Frankfurt, Alemania.
Octubre de 2005.
Una pequeña niña de siete años, con pelo castaño y largo juega debajo de los árboles detrás de una modesta casa semejante a una cabaña.
Mientras ella sostenía entre sus manos un pequeño avioncito de madera, moviéndolo a su alrededor como si volara, una mujer joven, de treinta y tantos, se asomó por una ventana y la observó con una sonrisa instantes antes de llamarla.

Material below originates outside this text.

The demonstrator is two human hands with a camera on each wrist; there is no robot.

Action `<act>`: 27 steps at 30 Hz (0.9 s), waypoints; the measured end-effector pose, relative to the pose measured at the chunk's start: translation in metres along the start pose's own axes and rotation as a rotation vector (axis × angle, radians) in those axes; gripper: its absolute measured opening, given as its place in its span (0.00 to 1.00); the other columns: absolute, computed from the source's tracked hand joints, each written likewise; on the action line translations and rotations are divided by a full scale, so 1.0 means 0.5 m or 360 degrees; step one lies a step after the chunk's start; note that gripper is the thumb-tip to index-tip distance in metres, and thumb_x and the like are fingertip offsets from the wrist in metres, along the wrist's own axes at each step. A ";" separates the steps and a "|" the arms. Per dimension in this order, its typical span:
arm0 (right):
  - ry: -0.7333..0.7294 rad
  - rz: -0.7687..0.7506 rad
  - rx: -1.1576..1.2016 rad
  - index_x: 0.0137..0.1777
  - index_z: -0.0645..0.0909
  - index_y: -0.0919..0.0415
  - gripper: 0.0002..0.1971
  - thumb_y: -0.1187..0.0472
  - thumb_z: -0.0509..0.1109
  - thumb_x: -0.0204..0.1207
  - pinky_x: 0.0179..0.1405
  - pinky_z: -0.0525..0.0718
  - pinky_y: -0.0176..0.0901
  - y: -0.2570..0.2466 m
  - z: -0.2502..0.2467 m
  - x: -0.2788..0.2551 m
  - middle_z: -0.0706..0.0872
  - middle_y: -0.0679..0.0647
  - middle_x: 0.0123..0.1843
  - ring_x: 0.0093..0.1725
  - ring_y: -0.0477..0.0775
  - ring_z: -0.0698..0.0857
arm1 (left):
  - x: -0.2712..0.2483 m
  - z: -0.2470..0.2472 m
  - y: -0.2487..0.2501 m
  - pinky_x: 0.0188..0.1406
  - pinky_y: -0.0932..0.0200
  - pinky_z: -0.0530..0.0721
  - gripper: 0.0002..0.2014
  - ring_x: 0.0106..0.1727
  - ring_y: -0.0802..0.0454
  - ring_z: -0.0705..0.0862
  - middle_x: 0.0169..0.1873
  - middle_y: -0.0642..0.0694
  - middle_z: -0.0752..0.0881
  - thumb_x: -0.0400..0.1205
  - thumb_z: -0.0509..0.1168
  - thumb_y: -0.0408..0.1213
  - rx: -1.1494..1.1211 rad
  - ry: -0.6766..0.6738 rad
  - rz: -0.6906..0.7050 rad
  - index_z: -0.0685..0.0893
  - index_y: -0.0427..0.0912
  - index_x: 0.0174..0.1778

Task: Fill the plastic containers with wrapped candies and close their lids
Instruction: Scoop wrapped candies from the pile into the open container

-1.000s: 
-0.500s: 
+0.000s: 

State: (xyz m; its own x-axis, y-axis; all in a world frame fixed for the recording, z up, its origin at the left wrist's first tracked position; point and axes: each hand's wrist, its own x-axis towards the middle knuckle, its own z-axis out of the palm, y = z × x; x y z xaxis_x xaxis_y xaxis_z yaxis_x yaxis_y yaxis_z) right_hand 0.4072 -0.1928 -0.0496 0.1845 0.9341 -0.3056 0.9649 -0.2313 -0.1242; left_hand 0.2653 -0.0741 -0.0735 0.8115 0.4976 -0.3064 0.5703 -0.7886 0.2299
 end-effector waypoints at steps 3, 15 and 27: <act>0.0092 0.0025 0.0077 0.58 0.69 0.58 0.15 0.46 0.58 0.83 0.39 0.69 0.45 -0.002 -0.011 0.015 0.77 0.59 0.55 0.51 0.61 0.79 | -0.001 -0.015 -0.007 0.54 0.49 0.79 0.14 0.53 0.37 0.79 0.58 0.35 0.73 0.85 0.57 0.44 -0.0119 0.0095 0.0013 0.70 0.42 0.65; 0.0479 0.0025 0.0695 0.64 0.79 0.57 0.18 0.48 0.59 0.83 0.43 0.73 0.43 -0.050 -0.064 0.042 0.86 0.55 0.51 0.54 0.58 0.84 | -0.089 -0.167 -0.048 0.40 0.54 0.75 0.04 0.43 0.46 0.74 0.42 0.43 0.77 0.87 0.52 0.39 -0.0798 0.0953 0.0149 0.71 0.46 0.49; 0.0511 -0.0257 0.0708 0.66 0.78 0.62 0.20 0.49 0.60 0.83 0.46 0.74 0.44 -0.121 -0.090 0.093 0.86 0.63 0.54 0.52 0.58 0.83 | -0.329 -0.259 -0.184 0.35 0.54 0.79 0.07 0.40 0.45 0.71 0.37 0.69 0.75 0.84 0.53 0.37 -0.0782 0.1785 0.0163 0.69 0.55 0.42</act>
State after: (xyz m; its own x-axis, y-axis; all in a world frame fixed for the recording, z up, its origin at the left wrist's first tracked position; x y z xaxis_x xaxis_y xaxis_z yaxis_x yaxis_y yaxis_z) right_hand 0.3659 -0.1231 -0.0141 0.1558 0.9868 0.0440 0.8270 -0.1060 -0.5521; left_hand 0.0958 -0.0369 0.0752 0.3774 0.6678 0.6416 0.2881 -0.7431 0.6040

— Anna, adentro, ya es hora del té. — Le recordó.
— ¡Ya voy, Rai!
La mujer entonces volvió adentro a preparar la mesa, contenta con esa respuesta, mientras la pequeña niña recogía del suelo sus juguetes antes de seguirla. Los pequeños objetos se caían de los brazos de la pequeña, quien a duras penas logró llevar todas sus cosas adentro para dejarlas con cuidado al lado de la puerta de roble de la cocina. Corrió entonces hacia la mesa del comedor donde la mujer, Rai, servía a la pequeña una humeante taza de té. Ambas entonces se sentaron a la mesa, la pequeña con algo de dificultad, y la mujer procedió a servirse con una taza de café.
Sin más, hicieron lo mismo de cada tarde; charlaron sin parar, la pequeña relatándole todos los juegos y la diversión que había tenido debajo de los árboles toda la tarde, mientras la mayor la escuchaba atentamente y le preguntaba por detalles. Luego de un rato de charla sin sentido, ambas quedaron en silencio. La niña masticaba una galleta, y es entonces que cuestionó;
— Rai, ¿Por qué siempre tomas café? ¿No te gusta el té? — Preguntó.
— Me encanta el té. — Le respondió con convicción.
— ¿Y por qué siempre tomas café?
— Porque me gusta más el café que el té. — La pequeña se quedó pensando ante sus palabras, y la mujer le acercó la fuente con las galletas que habían hecho horas antes. — ¿Nunca probaste el café?
— No, ¿Es rico? — Cuestionó mordiendo una nueva galleta.
— Muy rico, ¿Querés probarlo? — La pequeña asintió, dudosa — Bueno, pero sólo un sorbo, y nada más. No se supone que vos tomes café, pero te dejaré probarlo. — la mujer le acercó con cuidado la humeante taza de café amargo a los labios.
La pequeña se inclinó sobre la mesa para alcanzar la taza que le era ofrecida, depositó su boca al borde de ésta y dio un pequeño sorbo confiado. Instantáneamente, la niña hizo una gran mueca y se alejó de la taza casi de un salto. — ¡Rai, dijiste que era rico! Es horrible. — Exclamó con inocencia, refregando su boca en busca de eliminar los rastros del desagradable sabor, la mujer rió y le acercó su galleta para que se sacase el mal sabor de la boca.
Desde ese día, la pequeña siempre odiaría el café.